I'm trying to figure out 2 things regarding the LDA in mlxtend and the LDA on sklearn:
- for 3 classes, why do the LDA results differ between mlxtend and sklearn
- for 2 classes, why am I not able to get the same discriminants between mlxtend and sklearn.
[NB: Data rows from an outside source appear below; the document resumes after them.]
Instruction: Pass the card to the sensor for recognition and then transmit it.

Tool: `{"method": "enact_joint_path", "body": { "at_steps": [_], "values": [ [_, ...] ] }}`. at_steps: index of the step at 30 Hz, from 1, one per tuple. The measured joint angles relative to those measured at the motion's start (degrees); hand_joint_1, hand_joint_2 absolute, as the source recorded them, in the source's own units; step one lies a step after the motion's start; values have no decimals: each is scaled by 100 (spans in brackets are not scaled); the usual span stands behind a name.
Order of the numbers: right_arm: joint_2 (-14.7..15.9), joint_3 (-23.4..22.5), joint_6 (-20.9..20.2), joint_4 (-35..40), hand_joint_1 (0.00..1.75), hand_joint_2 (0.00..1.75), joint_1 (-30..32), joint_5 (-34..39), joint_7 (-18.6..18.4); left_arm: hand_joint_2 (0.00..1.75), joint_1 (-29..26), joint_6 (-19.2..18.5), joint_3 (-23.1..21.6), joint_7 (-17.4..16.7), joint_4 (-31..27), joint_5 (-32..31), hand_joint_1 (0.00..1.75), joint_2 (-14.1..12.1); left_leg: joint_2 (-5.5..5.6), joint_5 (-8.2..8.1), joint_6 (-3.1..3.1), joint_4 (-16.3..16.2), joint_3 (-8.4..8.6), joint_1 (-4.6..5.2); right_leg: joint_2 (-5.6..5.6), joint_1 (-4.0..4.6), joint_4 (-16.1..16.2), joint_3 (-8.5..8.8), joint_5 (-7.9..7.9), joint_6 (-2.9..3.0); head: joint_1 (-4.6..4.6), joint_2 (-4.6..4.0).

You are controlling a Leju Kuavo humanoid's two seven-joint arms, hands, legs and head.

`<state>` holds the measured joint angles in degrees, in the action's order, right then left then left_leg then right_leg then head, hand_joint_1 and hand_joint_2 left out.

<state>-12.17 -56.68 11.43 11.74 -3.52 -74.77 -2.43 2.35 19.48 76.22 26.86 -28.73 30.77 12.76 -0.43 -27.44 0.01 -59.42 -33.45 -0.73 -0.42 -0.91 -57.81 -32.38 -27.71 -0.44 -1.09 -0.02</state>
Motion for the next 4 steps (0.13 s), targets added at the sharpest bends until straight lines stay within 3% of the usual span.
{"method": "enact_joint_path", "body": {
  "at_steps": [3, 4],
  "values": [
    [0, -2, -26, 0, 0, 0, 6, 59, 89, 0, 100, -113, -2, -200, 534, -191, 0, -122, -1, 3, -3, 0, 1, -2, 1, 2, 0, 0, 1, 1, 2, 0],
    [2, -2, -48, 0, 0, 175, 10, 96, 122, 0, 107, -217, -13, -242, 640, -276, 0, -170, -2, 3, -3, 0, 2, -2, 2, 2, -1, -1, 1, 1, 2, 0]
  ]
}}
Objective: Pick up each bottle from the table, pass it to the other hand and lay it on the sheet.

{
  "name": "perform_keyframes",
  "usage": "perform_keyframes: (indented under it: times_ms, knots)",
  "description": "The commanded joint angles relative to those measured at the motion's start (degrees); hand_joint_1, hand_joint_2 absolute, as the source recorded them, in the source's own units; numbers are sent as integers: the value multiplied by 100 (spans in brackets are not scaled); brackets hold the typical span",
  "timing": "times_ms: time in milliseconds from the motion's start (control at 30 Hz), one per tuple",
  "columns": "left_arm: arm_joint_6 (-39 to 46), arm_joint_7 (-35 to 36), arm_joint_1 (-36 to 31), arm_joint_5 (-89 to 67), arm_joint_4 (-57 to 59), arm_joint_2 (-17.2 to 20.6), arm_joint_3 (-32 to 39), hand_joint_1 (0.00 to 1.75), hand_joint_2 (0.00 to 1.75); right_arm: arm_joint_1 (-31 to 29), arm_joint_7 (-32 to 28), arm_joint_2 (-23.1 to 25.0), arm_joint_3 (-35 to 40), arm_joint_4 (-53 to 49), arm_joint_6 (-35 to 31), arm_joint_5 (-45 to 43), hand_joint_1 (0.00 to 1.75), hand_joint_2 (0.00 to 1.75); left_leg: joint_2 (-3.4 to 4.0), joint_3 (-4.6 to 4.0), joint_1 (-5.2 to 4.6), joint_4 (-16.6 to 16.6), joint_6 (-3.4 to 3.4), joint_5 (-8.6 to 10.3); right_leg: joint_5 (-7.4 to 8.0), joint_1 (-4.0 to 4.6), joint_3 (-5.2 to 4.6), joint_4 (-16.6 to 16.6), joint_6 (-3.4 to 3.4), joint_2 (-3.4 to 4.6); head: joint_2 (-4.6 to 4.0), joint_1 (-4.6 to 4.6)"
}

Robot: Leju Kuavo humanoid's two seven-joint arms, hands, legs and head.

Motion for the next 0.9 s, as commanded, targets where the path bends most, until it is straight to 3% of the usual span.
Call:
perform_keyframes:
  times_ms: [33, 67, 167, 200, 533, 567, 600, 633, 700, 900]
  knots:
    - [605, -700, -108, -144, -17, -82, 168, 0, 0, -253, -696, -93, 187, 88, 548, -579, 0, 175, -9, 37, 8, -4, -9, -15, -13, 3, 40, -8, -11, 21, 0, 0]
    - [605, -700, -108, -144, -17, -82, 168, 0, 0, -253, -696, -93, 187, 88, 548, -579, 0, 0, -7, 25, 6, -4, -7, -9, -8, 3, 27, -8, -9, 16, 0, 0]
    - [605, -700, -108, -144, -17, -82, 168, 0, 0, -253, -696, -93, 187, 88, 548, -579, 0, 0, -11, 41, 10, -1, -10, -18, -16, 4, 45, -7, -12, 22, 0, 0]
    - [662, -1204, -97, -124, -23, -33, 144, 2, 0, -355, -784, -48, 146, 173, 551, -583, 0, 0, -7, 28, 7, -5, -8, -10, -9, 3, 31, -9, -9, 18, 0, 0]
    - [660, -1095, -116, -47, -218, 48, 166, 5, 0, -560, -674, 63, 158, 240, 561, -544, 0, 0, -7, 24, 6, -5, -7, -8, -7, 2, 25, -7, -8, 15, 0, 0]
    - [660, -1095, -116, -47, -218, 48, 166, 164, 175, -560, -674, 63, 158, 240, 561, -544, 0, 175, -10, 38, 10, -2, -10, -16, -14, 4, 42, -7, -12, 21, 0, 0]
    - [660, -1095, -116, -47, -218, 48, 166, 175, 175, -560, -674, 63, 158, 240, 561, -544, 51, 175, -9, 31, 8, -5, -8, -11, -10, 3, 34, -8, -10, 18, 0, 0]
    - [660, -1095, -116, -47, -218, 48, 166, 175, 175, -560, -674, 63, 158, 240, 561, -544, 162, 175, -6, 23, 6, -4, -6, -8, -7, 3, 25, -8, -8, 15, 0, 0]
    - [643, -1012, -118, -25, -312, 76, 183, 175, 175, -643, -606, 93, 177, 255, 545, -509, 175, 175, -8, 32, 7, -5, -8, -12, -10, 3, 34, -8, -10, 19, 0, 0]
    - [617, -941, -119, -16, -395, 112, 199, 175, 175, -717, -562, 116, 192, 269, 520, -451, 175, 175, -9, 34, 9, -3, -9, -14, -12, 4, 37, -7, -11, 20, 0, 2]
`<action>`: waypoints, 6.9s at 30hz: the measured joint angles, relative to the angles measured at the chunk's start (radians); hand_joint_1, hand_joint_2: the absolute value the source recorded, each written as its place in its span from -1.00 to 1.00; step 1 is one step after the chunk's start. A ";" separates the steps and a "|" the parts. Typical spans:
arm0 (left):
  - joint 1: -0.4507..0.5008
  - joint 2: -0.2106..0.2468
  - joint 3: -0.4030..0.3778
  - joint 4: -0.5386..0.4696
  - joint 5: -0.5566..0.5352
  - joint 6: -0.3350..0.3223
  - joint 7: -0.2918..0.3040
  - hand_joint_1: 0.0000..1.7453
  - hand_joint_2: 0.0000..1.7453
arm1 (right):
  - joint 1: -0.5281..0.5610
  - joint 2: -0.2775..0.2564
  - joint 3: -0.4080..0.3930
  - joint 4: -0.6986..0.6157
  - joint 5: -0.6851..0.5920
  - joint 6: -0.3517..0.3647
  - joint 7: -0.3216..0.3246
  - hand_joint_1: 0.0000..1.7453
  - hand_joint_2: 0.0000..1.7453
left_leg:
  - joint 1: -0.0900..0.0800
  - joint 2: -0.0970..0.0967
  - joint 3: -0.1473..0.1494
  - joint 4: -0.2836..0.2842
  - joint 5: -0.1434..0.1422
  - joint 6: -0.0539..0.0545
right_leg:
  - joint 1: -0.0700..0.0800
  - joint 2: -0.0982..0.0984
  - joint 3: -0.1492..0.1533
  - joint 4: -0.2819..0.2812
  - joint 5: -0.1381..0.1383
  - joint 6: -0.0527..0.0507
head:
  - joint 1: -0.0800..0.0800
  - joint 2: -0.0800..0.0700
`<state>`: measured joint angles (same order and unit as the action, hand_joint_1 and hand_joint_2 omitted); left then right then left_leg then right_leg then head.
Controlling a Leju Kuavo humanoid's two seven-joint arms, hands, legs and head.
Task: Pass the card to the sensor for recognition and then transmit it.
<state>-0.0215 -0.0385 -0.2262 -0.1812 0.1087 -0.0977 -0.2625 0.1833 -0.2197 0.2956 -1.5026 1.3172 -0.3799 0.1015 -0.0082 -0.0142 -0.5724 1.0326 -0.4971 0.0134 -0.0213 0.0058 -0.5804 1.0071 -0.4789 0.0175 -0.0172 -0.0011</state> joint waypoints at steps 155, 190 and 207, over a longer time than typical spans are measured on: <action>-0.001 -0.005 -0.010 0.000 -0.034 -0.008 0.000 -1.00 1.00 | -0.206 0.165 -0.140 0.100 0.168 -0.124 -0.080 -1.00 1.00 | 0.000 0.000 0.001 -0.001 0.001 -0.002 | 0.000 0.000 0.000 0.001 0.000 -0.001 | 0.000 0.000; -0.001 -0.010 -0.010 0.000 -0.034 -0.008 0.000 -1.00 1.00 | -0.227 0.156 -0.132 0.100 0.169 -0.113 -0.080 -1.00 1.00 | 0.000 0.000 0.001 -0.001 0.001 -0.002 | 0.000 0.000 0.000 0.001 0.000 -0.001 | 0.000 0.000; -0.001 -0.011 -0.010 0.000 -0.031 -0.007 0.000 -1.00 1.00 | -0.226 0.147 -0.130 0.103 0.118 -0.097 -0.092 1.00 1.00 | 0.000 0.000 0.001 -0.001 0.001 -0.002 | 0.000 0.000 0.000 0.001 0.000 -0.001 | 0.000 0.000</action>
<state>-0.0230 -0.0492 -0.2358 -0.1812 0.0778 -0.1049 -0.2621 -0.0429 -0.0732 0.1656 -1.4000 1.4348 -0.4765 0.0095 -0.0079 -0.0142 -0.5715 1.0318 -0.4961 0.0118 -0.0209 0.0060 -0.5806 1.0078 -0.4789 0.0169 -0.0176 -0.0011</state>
everything is implemented on the iris dataset from mlxtend
from mlxtend.data import iris_data
from mlxtend.preprocessing import standardize
from mlxtend.feature_extraction import LinearDiscriminantAnalysis
X_iris, y_iris = iris_data()
X_iris = standardize(X_iris)
lda_iris = LinearDiscriminantAnalysis()
lda_iris.fit(X_iris, y_iris)
X_lda_iris = lda_iris.transform(X_iris)
from sklearn.discriminant_analysis import LinearDiscriminantAnalysis
clf = LinearDiscriminantAnalysis(solver='eigen')
clf.fit(X_iris, y_iris)
transformed_iris = clf.transform(X_iris)
import matplotlib.pyplot as plt
with plt.style.context('seaborn-whitegrid'):
plt.figure(figsize=(6, 4))
for lab, col in zip((0, 1, 2),
('blue', 'red', 'green')):
plt.scatter(X_lda_iris[y_iris == lab, 0],
X_lda_iris[y_iris == lab, 1],
label=lab,
c=col)
plt.xlabel('Linear Discriminant 1')
plt.ylabel('Linear Discriminant 2')
plt.legend(loc='lower right')
plt.tight_layout()
plt.show()
import matplotlib.pyplot as plt
with plt.style.context('seaborn-whitegrid'):
plt.figure(figsize=(6, 4))
for lab, col in zip((0, 1, 2),
('blue', 'red', 'green')):
plt.scatter(transformed_iris[y_iris == lab, 0],
transformed_iris[y_iris == lab, 1],
label=lab,
c=col)
plt.xlabel('Linear Discriminant 1')
plt.ylabel('Linear Discriminant 2')
plt.legend(loc='lower right')
plt.tight_layout()
plt.show()
you can see that the graphs are mirroring each other.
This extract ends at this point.